A U.S. choose dismissed most of a Securities and Alternate Fee lawsuit accusing software program firm SolarWinds of defrauding traders by concealing its safety weaknesses earlier than and after a Russia-linked cyberattack focusing on the U.S. authorities.
U.S. District Choose Paul Engelmayer in Manhattan dismissed all claims in opposition to SolarWinds and chief data safety officer Timothy Brown over statements made after the assault, saying the claims have been primarily based on “hindsight and hypothesis.”
In a 107-page determination on Thursday, the choose additionally dismissed most SEC claims regarding statements predating the assault, aside from securities fraud claims primarily based on a press release on SolarWinds’ web site touting the corporate’s safety controls.
The SEC declined to remark.
SolarWinds stated it was happy with the choice, and referred to as the remaining declare in opposition to the corporate “factually inaccurate.” Brown’s legal professionals didn’t instantly reply to requests for remark.
The practically two-year cyberattack often called Sunburst focused Austin, Texas-based SolarWinds by utilizing its flagship Orion software program platform to infiltrate U.S. authorities networks.
A number of federal businesses together with the Departments of Commerce, Vitality, Homeland Safety, State and Treasury have been compromised earlier than the assault was revealed in December 2020.

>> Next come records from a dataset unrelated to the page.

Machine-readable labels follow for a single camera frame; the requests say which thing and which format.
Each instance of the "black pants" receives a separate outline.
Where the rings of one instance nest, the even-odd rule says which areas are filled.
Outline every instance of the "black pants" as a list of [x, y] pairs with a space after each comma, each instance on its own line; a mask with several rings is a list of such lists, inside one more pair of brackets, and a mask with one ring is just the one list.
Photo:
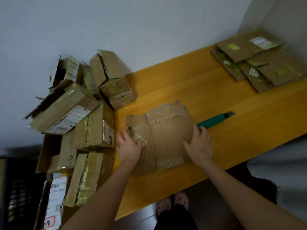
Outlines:
[[182, 205], [176, 204], [172, 210], [163, 211], [154, 230], [198, 230], [193, 217]]

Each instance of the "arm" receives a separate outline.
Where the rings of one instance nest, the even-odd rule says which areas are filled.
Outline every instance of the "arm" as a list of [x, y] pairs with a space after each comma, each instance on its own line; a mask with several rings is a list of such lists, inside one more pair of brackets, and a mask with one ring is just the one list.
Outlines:
[[105, 184], [61, 228], [112, 229], [128, 178], [141, 156], [142, 144], [134, 143], [126, 129], [118, 132], [117, 152], [122, 163]]
[[183, 142], [191, 159], [210, 178], [245, 229], [307, 229], [307, 224], [245, 186], [211, 160], [207, 130], [194, 127], [192, 142]]

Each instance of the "pink shoe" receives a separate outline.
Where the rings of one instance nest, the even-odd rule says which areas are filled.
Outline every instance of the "pink shoe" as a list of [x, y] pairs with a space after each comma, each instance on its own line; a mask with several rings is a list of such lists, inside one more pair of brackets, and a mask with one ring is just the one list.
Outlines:
[[176, 204], [180, 204], [186, 210], [188, 210], [188, 208], [189, 208], [189, 198], [184, 191], [179, 191], [178, 193], [175, 193], [174, 205], [176, 205]]
[[171, 208], [172, 208], [172, 200], [170, 196], [158, 201], [157, 202], [158, 216], [160, 215], [161, 212], [165, 210], [171, 210]]

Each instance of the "gray fabric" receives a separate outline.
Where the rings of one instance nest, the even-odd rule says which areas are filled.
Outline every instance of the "gray fabric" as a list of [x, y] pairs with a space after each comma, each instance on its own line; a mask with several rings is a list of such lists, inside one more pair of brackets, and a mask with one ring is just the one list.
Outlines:
[[277, 186], [277, 205], [307, 222], [307, 135], [248, 161], [256, 178]]

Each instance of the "wood grain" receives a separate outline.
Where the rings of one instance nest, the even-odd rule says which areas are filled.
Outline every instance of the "wood grain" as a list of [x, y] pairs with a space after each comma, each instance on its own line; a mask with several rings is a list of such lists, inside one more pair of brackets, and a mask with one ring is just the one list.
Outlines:
[[[213, 161], [226, 170], [307, 132], [307, 81], [257, 94], [247, 81], [235, 82], [203, 48], [127, 75], [137, 101], [115, 112], [115, 129], [127, 114], [141, 114], [180, 100], [195, 123], [236, 112], [209, 129]], [[115, 158], [114, 170], [120, 160]], [[194, 185], [207, 176], [195, 164], [131, 177], [117, 219]]]

Its full penalties stay unknown, and the U.S. authorities has stated Russia seemingly orchestrated the assault. Russia has denied accountability.

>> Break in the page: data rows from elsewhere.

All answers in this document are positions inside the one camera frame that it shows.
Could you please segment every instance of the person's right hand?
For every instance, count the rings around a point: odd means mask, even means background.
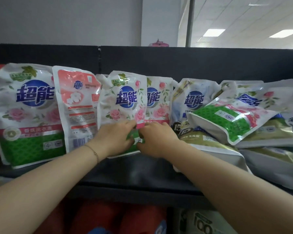
[[[163,157],[165,148],[180,142],[166,122],[162,125],[158,122],[147,122],[139,129],[139,134],[141,138],[144,138],[145,143],[137,143],[138,149],[152,157]]]

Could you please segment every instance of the barcode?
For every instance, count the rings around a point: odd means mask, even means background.
[[[84,145],[86,143],[85,141],[86,141],[85,138],[73,139],[74,148],[78,148]]]

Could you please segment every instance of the gold bracelet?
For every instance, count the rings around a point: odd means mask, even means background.
[[[96,156],[97,157],[97,164],[100,162],[99,161],[99,156],[98,156],[98,154],[93,150],[93,148],[91,148],[89,145],[86,145],[86,144],[84,144],[84,146],[87,146],[89,149],[91,149],[92,150],[92,152],[93,152],[93,154],[94,154],[94,156]]]

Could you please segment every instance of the person's left arm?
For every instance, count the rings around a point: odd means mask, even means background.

The SEC case filed final October seemed to be the primary focusing on an organization that fell sufferer to a cyberattack, the place the regulator didn’t announce a simultaneous settlement.

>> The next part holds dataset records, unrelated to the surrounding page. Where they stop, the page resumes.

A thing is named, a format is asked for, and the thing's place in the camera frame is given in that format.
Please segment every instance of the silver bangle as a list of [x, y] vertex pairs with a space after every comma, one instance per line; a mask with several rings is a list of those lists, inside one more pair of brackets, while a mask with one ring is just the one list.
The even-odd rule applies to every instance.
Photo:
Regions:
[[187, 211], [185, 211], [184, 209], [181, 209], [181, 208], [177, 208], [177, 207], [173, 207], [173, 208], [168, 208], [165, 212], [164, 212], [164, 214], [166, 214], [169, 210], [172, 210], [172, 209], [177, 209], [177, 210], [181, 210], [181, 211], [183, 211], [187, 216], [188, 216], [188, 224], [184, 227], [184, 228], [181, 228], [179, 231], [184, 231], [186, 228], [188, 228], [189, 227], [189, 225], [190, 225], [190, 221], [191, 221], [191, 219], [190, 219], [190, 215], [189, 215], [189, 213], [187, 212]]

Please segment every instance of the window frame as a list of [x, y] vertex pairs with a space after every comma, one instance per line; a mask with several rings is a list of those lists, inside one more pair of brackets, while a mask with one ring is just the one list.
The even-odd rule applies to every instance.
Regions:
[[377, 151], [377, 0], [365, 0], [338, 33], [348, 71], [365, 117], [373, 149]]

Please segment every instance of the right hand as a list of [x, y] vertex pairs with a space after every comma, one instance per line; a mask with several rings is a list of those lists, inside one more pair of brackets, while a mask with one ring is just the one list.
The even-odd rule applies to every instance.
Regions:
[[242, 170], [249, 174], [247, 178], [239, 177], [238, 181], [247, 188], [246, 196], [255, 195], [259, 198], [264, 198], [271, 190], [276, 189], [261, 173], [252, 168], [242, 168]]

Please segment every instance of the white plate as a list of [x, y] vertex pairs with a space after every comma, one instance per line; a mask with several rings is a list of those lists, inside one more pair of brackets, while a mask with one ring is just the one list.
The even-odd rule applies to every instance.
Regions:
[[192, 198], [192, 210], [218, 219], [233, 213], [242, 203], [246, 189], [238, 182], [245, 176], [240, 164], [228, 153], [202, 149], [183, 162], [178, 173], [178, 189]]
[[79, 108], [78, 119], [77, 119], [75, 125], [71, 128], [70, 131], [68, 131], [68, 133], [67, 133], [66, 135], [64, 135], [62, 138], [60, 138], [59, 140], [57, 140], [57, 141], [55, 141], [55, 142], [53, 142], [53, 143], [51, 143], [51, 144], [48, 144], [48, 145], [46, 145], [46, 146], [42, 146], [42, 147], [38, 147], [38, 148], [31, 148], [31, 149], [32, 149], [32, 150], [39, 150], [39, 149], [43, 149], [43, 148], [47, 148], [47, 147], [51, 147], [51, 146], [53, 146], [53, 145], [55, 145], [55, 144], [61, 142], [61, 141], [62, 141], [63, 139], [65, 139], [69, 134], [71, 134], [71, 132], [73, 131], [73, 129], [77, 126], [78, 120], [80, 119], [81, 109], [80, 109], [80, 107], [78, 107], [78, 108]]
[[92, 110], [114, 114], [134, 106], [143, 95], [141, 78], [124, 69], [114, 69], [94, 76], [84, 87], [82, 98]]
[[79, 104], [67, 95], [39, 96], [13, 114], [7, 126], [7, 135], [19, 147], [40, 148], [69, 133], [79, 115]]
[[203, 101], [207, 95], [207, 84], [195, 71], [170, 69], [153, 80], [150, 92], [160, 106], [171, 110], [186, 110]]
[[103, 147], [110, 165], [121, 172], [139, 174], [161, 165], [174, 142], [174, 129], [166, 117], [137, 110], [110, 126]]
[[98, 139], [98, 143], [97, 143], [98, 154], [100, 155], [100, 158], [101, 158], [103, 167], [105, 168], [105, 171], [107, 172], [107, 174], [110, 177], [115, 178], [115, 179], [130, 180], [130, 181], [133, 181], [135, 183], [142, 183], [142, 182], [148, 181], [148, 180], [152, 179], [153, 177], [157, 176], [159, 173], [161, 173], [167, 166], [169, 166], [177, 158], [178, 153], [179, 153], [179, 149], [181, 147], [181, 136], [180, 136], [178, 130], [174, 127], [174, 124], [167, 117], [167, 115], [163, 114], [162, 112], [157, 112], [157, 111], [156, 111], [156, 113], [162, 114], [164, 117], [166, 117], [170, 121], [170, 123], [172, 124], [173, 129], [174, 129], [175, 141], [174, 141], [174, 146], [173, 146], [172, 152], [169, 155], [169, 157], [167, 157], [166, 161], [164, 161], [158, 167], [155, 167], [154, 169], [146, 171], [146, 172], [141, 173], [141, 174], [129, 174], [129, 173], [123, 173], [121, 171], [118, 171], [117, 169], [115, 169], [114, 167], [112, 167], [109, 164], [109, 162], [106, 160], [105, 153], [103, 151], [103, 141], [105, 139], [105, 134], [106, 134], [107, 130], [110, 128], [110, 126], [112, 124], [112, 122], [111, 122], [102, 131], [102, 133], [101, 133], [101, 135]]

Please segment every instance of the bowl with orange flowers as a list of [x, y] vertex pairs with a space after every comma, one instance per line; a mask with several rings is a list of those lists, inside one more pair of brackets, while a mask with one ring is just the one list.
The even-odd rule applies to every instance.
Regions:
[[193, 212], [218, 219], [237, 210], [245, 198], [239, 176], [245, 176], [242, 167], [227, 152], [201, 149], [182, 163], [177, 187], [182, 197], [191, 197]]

Associated: SEC Sues SolarWinds for Concealing Risks Before Massive Hack
It’s also uncommon for the SEC to sue public firm executives who, like Brown, should not intently concerned in making ready monetary statements.
The SEC alleged that SolarWinds hid the porous cybersecurity of its merchandise earlier than the assault, and downplayed the assault’s severity after it occurred.
It additionally stated SolarWinds hid how clients had warned about malicious exercise involving Orion.
However the choose stated anti-fraud legal guidelines don’t require that threat warnings include “most specificity,” a course of that would backfire if the warnings armed cyberattackers with further data to take advantage of.
Engelmayer additionally stated SolarWinds acknowledged it couldn’t be anticipated to stop each cyberattack, and had no obligation to reveal particular person incidents.
“It has already disclosed the chance of those as, regrettably, a reality of life,” the choose wrote.
The case is SEC v. SolarWinds Corp et al, U.S. District Courtroom, Southern District of New York, No. 23-09518.
Concerned about Cyber?
Get automated alerts for this matter.